Venture capitalism began around 1900 and I think, with the Charles Flint Company. I was going to say that as far as I know VCs have contributed little to fundamental research and to the important breakthroughs of the 20th century. However, I started to make a list of key breakthroughs, and it turns out I cannot think of a single example in which VCs helped during the invention phase. They frequently played important roles in commercializing technology once it was invented and ready for the market.

Nearly all important inventions of the 20th century were invented by the U.S. federal government and the British government. The research was paid for by taxpayers, although private industry usually reaped the profits. Federal support for research has been drastically curtailed in recent years, so the march of progress may well ground to halt.

Here is a short but fairly comprehensive list of some of the most important breakthroughs of the 20th century, in chronological order. Some of these items come from:

http://composite.about.com/od/inthenews/l/blnae1.htm

I do not think there are many others that were truly fundamental. Of course there were thousands of incremental breakthroughs and improvements, and many of them were paid for by venture capitalists.

Aviation +
Mass production automobiles
Widespread electrification +
Icemaking, air conditioning
Public health improvements (water, sewage, vaccinations, elimination of smallpox, polio, etc.) *+
Petrochemical technology +
Agricultural modernization; green revolution *+
Radio
Television
Radar *+
Antibiotics *+
Nuclear energy *+
Jet aircraft +
Computers, and early computer languages *+
Spacecraft, satellites, space-based weather forecasting *+
Interstate highways +
Transistors +
DNA +
Integrated circuits
Lasers +
Artificial implants and other health breakthroughs +
Fiber optics +
Internet *+
Human genome project +


* = invented mainly by scientists & engineers on the government payroll, or researchers in publicly funded universities.

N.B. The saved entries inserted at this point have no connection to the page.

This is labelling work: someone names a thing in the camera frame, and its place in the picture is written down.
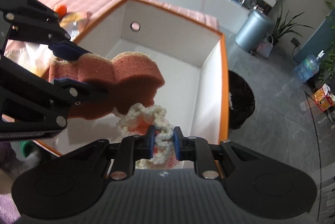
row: metal screw
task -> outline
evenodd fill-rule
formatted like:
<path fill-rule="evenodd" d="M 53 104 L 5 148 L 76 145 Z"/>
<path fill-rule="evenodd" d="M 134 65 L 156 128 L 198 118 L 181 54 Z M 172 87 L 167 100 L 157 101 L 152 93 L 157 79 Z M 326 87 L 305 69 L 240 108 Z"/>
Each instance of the metal screw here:
<path fill-rule="evenodd" d="M 75 88 L 70 88 L 70 94 L 74 97 L 76 97 L 78 95 L 78 92 Z"/>
<path fill-rule="evenodd" d="M 60 127 L 65 127 L 66 126 L 66 119 L 63 116 L 57 116 L 56 123 Z"/>
<path fill-rule="evenodd" d="M 127 174 L 123 171 L 114 171 L 111 174 L 111 178 L 114 180 L 123 180 L 127 177 Z"/>
<path fill-rule="evenodd" d="M 202 173 L 202 176 L 205 179 L 216 179 L 219 176 L 219 173 L 214 170 L 207 170 Z"/>
<path fill-rule="evenodd" d="M 14 20 L 14 14 L 13 13 L 7 13 L 6 14 L 6 19 L 10 20 L 10 21 Z"/>

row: small snack box
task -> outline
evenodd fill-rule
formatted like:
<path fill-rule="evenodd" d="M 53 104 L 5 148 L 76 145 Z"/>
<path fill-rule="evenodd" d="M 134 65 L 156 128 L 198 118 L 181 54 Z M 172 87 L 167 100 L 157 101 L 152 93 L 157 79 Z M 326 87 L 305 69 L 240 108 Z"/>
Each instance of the small snack box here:
<path fill-rule="evenodd" d="M 321 111 L 326 111 L 329 107 L 335 106 L 335 96 L 327 84 L 316 91 L 314 94 L 314 102 Z"/>

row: white cardboard box
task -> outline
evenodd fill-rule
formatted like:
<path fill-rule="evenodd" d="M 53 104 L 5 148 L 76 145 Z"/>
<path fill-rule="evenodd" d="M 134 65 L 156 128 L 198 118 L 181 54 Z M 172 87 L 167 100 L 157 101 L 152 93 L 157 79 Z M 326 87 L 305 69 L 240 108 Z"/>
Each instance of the white cardboard box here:
<path fill-rule="evenodd" d="M 136 22 L 138 32 L 131 29 Z M 167 109 L 167 120 L 184 136 L 199 136 L 217 144 L 228 136 L 228 67 L 224 34 L 143 0 L 120 0 L 92 22 L 75 42 L 112 59 L 142 52 L 154 60 L 165 85 L 155 104 Z M 69 119 L 67 128 L 39 145 L 61 155 L 97 139 L 114 140 L 119 118 L 109 114 L 86 121 Z"/>

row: blue gripper pad
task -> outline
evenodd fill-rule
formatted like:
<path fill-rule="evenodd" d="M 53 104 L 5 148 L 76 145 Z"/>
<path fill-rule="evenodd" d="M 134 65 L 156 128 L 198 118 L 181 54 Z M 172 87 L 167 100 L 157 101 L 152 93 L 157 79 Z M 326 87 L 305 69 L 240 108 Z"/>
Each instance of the blue gripper pad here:
<path fill-rule="evenodd" d="M 150 159 L 153 157 L 153 151 L 155 149 L 155 136 L 156 136 L 156 129 L 152 127 L 150 132 Z"/>
<path fill-rule="evenodd" d="M 180 160 L 179 139 L 175 128 L 173 129 L 173 144 L 175 146 L 175 157 L 177 160 Z"/>
<path fill-rule="evenodd" d="M 72 41 L 65 40 L 60 43 L 49 45 L 49 49 L 52 50 L 56 57 L 59 57 L 68 61 L 76 61 L 83 54 L 90 53 Z"/>

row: green plant leaf
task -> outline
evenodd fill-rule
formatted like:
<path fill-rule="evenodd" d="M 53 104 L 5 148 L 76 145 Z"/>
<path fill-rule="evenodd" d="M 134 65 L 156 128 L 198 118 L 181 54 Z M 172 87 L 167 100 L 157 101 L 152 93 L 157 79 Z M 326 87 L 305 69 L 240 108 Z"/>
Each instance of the green plant leaf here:
<path fill-rule="evenodd" d="M 285 16 L 285 19 L 284 19 L 284 21 L 283 21 L 283 24 L 285 25 L 286 24 L 286 19 L 287 19 L 287 16 L 289 15 L 289 10 L 287 11 L 287 13 L 286 13 L 286 16 Z"/>
<path fill-rule="evenodd" d="M 294 20 L 295 18 L 299 17 L 300 15 L 302 15 L 302 14 L 304 14 L 304 13 L 305 13 L 305 11 L 303 11 L 303 12 L 301 12 L 301 13 L 295 15 L 291 20 Z"/>
<path fill-rule="evenodd" d="M 313 27 L 311 27 L 311 26 L 309 26 L 309 25 L 305 25 L 305 24 L 300 24 L 300 23 L 291 23 L 291 24 L 287 24 L 287 26 L 285 27 L 285 28 L 287 28 L 287 27 L 294 27 L 294 26 L 304 26 L 304 27 L 308 27 L 308 28 L 312 28 L 313 29 Z"/>
<path fill-rule="evenodd" d="M 279 24 L 280 24 L 280 20 L 281 20 L 281 18 L 280 18 L 280 17 L 277 17 L 276 24 L 275 24 L 274 29 L 273 29 L 273 33 L 276 33 L 276 32 L 277 32 L 277 30 L 278 30 L 278 26 L 279 26 Z"/>
<path fill-rule="evenodd" d="M 288 30 L 288 31 L 285 31 L 285 32 L 282 32 L 280 35 L 279 35 L 279 38 L 281 38 L 282 36 L 284 36 L 285 34 L 287 33 L 294 33 L 294 34 L 297 34 L 298 36 L 302 37 L 302 35 L 297 32 L 297 31 L 294 31 L 294 30 Z"/>

+ = paid for mainly or completely by the U.S. federal government and/or British government, often during WWII.

Integrated circuits were discovered and developed without government help at first, but as Mike Carrell has pointed out, rapid progress in the technology in the early 1960s was mainly thanks to NASA and the Pentagon.

There is much to be said for capitalism and the free market, but they have seldom contributed to the truly fundamental breakthroughs, mainly because such breakthroughs are seldom profitable. That is, they are not directly in and of themselves profitable. You cannot patent a force of nature, or something like the discovery of nuclear fusion in the sun, or DNA, or the human genome.